But Sharif, deposed by Musharraf in the 1999 coup, said his party would boycott the elections and blamed Musharraf for the instability.
Mourners at Bhutto's grave site in the town of Garhi Khuda Bakhsh had the same reaction.
The death of the 54-year-old Bhutto left her party without a clear successor. Her husband, who was freed in December 2004 after eight years in detention on graft charges, is one contender, although he lacks the cachet of a blood relative.
“I don’t know what will happen to the country now,” said mourner Nazakat Soomro, 32.
Bhutto’s husband, Asif Ali Zardari, wept as he accompanied her coffin, draped with the green, red and black tricolor of her Pakistan People's Party, on the 4-mile procession to the tomb.
Zardari then prayed there with the couple’s three children, son Bilawal, 19, and daughters Bakhtawar, 17 and Aseefa, 14.
Many crammed inside the Bhutto family mausoleum and threw rose petals on the coffin. Women beat their heads and chests in grief.
“As long as the moon and sun are alive, so is the name of Bhutto,” they chanted.

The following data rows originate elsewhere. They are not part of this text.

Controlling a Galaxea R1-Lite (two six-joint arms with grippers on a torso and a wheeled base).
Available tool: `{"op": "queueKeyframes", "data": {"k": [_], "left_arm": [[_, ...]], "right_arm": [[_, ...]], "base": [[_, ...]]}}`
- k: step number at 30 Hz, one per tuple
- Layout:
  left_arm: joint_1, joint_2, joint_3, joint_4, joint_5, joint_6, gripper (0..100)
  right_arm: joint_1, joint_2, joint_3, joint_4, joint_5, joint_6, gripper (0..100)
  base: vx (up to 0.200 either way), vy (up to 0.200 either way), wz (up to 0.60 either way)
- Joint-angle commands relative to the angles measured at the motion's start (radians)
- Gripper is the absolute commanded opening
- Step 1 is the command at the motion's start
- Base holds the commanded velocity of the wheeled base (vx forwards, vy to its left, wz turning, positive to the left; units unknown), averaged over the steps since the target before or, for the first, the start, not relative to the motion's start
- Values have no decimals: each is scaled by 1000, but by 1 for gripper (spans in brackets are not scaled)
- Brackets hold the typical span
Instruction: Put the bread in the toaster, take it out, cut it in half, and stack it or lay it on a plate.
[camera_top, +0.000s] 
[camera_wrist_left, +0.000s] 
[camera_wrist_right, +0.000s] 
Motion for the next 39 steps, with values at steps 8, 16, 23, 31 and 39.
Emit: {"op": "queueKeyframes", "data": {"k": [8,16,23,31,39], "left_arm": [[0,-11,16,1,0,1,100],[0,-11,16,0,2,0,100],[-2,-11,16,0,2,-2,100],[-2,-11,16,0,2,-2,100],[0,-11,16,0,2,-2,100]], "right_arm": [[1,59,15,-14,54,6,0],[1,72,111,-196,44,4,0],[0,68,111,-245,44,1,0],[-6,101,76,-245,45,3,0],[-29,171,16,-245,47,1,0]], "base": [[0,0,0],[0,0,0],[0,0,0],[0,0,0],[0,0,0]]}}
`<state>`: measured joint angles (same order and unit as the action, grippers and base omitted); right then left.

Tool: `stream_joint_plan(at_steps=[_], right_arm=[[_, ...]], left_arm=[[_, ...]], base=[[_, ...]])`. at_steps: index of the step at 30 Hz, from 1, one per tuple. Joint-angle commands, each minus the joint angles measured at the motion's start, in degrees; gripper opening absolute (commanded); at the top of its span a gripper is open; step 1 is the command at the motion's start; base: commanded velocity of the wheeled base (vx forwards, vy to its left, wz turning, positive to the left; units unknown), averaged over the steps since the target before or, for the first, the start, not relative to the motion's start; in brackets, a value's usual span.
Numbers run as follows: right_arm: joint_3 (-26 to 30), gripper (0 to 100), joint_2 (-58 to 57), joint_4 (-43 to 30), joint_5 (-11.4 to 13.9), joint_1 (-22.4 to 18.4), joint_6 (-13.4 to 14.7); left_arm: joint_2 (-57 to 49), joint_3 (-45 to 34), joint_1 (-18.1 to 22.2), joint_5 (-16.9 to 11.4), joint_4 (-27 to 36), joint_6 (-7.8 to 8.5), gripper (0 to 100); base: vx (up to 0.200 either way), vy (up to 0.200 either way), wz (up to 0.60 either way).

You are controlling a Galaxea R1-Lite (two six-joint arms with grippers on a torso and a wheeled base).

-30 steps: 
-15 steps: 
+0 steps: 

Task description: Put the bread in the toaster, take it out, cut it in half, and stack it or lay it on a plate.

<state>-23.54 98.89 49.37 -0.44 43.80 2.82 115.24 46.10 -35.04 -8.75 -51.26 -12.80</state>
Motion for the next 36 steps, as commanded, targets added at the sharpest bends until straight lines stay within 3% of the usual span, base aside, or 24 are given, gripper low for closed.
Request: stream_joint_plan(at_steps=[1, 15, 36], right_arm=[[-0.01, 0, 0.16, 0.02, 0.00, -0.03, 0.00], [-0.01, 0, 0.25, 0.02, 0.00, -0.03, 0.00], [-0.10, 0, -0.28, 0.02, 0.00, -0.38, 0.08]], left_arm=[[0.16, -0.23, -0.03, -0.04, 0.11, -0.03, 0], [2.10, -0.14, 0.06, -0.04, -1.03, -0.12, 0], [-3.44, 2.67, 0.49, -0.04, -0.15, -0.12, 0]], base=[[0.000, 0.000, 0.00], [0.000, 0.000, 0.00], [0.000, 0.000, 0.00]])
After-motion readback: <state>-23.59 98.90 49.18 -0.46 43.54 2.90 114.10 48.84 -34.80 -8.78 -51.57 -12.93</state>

An Islamic cleric led mourners in prayers and Bhutto’s son and her husband helped lower the coffin beside the grave of her father, Zulfiqar Ali Bhutto, also a popular former prime minister who met a violent death.
Thousands riot
In related violence, a mob in Karachi looted at least three banks and set them on fire, and engaged in a shootout with police that left three officers wounded, police said.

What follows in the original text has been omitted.